Women with advanced breast cancer ‘face a lottery over drug access’

Women with advanced breast cancer face a lottery over whether they will be able to access a drug that could extend their lives, a charity has warned.

Breast Cancer Now had been hoping drugs firm Gilead and NHS England would agree for Trodelvy to be provided free of charge to eligible patients, ahead of a National Institute for Health and Care (Nice) decision on wider NHS access next year.

The drug can benefit women with triple negative incurable secondary breast cancer.

Triple negative breast cancer is more common in women under 40 and affects about 15% to 20% of all women with the disease.

Gilead has said it will introduce a pre-reimbursement access scheme for Trodelvy shortly after licensing but Breast Cancer Now said this will not guarantee that all women who need the drug will be able to receive it.

The charity said the scheme will lead to an unfair system of “first come, first served”, or that the drug will only be available to those who can afford to pay for it privately.

Breast Cancer Now has asked Gilead how many patients could access the drug through the scheme but the numbers have not yet been confirmed.

The charity is calling on the public to sign its It’s Time For Trodelvy petition, which calls on Gilead to provide the drug free of charge on the NHS to all eligible women.

Baroness Delyth Morgan, chief executive of Breast Cancer Now, said: “The tragic reality is that despite today’s licensing of Trodelvy, women with incurable triple negative secondary breast cancer may now face an agonising wait of up to eight months to access this exciting new treatment that they so desperately need – and for many this will be too late.

“These women are paying the ultimate price for drug company Gilead’s failure to reach an agreement with NHS England which could have seen eligible patients accessing Trodelvy free of charge on the NHS from today, ahead of a decision around its routine use in 2022.

“This is a bitter pill to swallow.
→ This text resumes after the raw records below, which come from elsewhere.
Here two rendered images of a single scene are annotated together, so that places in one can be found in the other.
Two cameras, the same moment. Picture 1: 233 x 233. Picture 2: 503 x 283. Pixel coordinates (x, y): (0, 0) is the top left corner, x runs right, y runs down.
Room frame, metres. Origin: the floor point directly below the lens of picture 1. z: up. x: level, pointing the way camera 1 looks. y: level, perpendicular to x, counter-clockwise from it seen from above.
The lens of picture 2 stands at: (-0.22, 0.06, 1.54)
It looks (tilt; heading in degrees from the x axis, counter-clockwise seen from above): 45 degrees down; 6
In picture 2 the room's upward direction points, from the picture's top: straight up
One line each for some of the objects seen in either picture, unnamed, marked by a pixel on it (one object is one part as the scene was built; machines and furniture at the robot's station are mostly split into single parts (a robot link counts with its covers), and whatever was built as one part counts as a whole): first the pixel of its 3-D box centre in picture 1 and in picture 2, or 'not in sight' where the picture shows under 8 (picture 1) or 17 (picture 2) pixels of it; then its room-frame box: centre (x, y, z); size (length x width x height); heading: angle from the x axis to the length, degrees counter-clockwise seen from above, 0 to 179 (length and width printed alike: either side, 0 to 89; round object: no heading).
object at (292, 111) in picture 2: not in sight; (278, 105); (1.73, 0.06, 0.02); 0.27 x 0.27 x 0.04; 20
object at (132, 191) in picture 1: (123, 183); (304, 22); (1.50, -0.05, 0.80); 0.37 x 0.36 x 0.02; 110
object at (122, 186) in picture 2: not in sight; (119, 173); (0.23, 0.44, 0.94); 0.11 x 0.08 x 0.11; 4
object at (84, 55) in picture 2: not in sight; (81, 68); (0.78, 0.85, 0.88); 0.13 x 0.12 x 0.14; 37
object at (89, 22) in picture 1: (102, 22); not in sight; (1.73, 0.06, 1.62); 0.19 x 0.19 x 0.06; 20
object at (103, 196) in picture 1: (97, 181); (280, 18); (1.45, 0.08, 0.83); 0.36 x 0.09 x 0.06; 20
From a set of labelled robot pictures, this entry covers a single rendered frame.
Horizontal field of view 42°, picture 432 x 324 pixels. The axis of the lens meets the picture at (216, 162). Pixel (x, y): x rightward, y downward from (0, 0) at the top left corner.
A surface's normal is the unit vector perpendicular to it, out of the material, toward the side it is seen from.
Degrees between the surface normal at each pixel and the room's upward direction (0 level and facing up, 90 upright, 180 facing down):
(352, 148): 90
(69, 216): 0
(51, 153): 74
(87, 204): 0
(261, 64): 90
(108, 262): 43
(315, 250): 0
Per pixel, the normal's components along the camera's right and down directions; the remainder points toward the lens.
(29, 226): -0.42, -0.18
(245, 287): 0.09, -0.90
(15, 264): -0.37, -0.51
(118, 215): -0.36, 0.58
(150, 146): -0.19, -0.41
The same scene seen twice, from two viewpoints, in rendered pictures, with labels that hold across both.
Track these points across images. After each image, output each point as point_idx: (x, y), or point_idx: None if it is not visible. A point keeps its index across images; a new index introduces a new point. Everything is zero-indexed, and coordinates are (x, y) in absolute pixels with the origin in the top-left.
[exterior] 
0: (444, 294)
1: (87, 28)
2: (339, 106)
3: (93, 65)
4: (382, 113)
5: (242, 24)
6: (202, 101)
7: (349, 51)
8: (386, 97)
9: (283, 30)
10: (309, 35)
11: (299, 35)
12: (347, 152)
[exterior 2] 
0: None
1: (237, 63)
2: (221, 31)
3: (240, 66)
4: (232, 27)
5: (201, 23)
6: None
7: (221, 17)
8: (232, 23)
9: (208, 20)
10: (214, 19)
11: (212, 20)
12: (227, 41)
Just as both Amgen and AstraZeneca recently used the process in place to make this happen for lung cancer patients, Gilead must do the same for breast cancer.

“Gilead’s proposed pre-reimbursement access scheme falls alarmingly short of what’s needed and will not guarantee all eligible women access to Trodelvy.

“These women don’t have time to wait. Gilead must urgently do the right thing for breast cancer patients by reaching an agreement with NHS England so that all eligible women are granted access to Trodelvy without delay.

“Until then, with every extra day that goes by there will be women who heartbreakingly are denied the chance of more time to live.”

Dr Andreas Makris, co-chair of the UK Breast Cancer Group, said: “Trodelvy is a major advance for the treatment of secondary (metastatic) triple negative breast cancer, an aggressive form of the disease.

“Until now, these patients have been faced with limited treatment options.

“Trodelvy has been shown to help women with the disease to live longer and it’s vital that women in the UK are able to access it immediately to give them the best chance of having more time with their loved ones.”

Emma Metcalfe, 35, from Sheffield, was diagnosed with triple negative secondary breast cancer in January, a year after first being diagnosed with primary breast cancer during the Covid-19 pandemic.

She said: “Being told I had incurable breast cancer was a really dark time – having to tell my parents and brothers over the phone and lying awake cuddling my partner and crying together in the dark.

“I’m already on my second line of treatment since my secondary breast cancer diagnosis, my cancer is aggressive and doesn’t take long to outsmart whatever chemo drug we throw at it.

“I worry about my treatment stopping working and I’m painfully aware that I’m fast running out of options.

“That’s why Trodelvy is so important. I love my life and I still have so much more I want to do and this treatment could offer me more time.

“Knowing that Trodelvy is there but I can’t access, it is incredibly frightening.

“It’s heartbreaking to think I could miss out on this new drug by as little as a few months.”

Gilead has been contacted for comment.